Most people, though, get it wrong. First, research indicates that providing victims with breath has little survival advantage over simply performing chest compressions. Second, the majority of people don’t compress rapidly enough or deeply enough. Aim for 100 compressions each minute and make sure to imprint the chest. It exceeds one compression per second.
CPR should exhaust you if you’re performing it properly. Additionally, be aware that ventricular fibrillation, the most common cause of unconsciousness in a patient experiencing a heart attack, cannot be reversed by CPR. That requires either electricity (i.e., defibrillation) or medicine. However, until paramedics arrive, CPR serves as a bridge to keep crucial organs oxygenated.
The technology we now have to treat heart attacks and strokes, two of the most prevalent and life-threatening medical issues in America, has advanced to an astounding degree, but patients frequently do poorly because they don’t have access to that technology in a timely manner. For instance, the first 30 minutes after the onset of symptoms are when there is the highest chance of dying from a heart attack.
Most people frequently pass that crucial point by the time they even acknowledge to themselves that the chest pain they are experiencing might be connected to their heart. Refrain from dismissing chest pain if it occurs in someone you know or who has risk factors for heart disease. As soon as you can, head to the closest emergency room.
A stroke is a true emergency if someone experiences focal weakness in their face, arms, or legs, as well as difficulties speaking or smiling. The amount of time that symptoms have been present determines the current therapy methods. The likelihood that the finest medicines can be used increases with the length of time.
Tissue finds it more irritating than useful. The best remedies are water, soap, and some sort of bandage.
The pulse rate and the amount of time it takes for consciousness to recover are the two most helpful indicators that can tell doctors what happened when someone passes out but keeps breathing and has a healthy pulse.
Rarely does high blood pressure immediately become hazardous. First off, a typical and reasonable response to physical activity, stress, fear, and discomfort is elevated blood pressure. Many of the patients I monitor for high blood pressure become concerned when their numbers begin to rise. However, the harm caused by high blood pressure to the human body occurs over a period of years, if not decades.

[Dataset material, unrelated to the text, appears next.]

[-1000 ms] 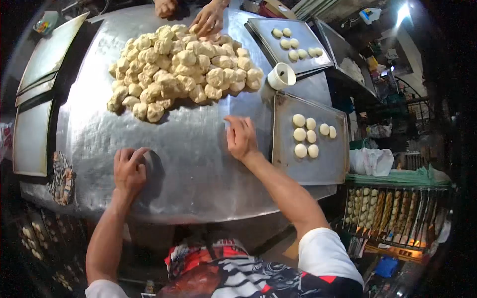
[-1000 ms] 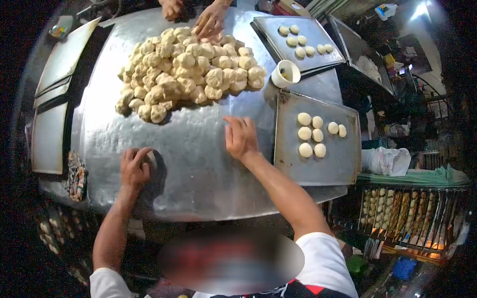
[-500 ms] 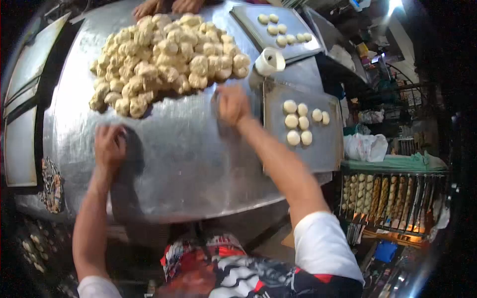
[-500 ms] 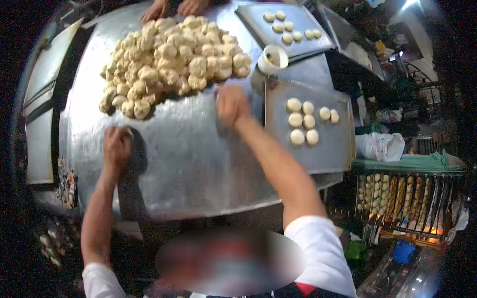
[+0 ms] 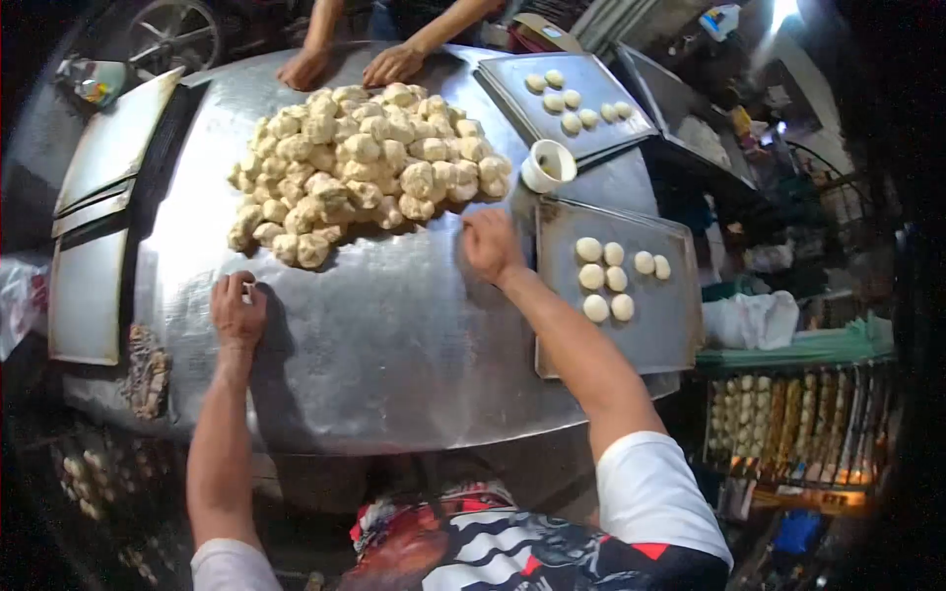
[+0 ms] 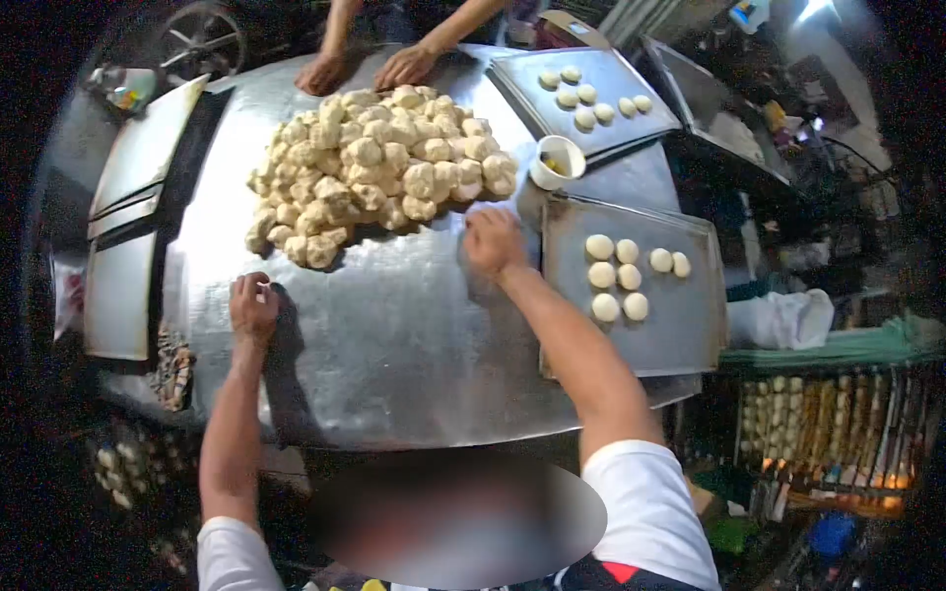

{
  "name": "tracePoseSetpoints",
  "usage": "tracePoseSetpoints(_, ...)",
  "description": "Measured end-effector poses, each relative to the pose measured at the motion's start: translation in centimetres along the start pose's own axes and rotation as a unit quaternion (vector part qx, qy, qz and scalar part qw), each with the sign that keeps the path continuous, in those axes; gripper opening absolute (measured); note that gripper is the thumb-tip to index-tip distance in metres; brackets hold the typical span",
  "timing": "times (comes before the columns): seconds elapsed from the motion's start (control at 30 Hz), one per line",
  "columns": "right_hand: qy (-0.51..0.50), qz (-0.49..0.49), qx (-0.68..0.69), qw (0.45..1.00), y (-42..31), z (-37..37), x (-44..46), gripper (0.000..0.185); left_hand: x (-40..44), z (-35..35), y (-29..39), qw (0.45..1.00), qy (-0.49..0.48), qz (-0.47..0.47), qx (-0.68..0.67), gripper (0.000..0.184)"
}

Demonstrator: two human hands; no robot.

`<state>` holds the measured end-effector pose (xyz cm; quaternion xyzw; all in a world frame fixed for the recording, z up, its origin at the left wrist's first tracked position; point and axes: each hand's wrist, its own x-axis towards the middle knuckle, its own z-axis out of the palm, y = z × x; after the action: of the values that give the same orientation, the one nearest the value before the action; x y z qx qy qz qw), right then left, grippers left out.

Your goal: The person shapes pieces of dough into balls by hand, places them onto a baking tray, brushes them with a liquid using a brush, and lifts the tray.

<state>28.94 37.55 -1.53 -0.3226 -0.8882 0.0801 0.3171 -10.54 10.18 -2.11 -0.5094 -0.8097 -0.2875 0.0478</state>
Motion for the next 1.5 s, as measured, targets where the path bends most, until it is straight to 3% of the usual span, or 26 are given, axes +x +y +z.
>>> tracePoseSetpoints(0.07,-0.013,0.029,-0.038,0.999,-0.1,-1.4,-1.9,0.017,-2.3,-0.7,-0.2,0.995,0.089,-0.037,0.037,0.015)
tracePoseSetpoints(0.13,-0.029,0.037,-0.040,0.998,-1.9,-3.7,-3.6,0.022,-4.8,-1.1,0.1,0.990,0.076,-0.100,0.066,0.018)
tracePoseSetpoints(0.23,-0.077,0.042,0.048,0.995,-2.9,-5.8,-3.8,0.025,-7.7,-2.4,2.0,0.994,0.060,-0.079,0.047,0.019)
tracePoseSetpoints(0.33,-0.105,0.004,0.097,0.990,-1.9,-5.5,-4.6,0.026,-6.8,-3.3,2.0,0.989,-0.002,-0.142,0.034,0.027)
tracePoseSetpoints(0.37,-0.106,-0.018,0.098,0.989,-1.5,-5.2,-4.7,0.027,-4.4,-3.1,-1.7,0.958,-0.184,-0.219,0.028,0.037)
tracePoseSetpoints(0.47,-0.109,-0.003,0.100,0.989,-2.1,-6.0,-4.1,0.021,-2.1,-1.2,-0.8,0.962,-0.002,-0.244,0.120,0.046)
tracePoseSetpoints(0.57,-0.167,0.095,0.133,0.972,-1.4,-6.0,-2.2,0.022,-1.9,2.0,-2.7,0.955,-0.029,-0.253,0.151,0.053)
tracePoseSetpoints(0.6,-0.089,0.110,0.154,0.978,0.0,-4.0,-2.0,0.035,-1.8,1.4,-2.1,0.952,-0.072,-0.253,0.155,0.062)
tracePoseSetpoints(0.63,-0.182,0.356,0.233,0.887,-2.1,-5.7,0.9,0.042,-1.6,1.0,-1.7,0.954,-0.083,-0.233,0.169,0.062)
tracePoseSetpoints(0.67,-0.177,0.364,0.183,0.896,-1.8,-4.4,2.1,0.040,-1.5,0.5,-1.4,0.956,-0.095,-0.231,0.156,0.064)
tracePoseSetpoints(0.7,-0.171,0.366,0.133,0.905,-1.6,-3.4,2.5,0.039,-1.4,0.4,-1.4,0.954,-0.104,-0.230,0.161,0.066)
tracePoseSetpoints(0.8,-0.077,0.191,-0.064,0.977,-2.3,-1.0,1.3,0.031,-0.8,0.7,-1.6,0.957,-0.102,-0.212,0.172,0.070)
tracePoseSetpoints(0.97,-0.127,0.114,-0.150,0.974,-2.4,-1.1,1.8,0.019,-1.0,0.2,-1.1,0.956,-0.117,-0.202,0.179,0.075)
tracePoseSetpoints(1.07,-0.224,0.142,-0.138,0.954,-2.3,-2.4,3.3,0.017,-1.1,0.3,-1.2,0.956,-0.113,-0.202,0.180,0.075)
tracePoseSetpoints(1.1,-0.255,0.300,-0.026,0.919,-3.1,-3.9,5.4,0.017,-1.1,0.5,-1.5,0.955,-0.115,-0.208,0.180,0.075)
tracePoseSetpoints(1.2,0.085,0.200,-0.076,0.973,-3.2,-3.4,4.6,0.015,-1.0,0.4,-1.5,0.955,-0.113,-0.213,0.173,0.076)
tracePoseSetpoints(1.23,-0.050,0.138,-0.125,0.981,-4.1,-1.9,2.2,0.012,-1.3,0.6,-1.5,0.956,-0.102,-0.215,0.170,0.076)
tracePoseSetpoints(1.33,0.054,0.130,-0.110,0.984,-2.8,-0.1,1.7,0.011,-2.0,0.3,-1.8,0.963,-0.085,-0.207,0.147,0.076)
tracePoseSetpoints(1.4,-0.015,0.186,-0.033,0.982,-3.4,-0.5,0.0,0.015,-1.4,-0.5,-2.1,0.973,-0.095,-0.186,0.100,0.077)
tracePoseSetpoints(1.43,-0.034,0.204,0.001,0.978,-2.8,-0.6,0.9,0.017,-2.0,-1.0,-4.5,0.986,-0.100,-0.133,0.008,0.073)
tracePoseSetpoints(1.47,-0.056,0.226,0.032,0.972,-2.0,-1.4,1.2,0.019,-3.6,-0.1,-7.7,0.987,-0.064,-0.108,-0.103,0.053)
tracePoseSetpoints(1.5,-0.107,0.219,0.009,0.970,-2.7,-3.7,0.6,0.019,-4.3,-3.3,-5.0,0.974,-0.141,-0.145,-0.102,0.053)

There is such a thing as a hypertensive emergency, which occurs when the blood pressure is higher than about 200/120. However, it’s quite uncommon to see readings that high, and even then, in the absence of symptoms (headache, visual disturbances, nausea, and confusion), it’s considered a hypertensive urgency, meaning you have 24 hours to bring the pressure down before you run into trouble.
An individual’s airway is open if they can speak or cough. indicating that they are not choking. If someone says, “I’m choking,” don’t Heimlich them.
Many seizures are not life-threatening. Injury from uncontrolled, intense muscle contractions poses the greatest risk to someone experiencing a seizure. Don’t try to move the tongue of someone who is seizing. They won’t swallow it, so don’t worry.
Time the seizure and remove any items that they might harm themselves with, such as their glasses from their heads. “Post ictal confusion” is a period of bewilderment that frequently follows a genuine seizure. The best therapy is for you to reassure them that they are fine throughout this time.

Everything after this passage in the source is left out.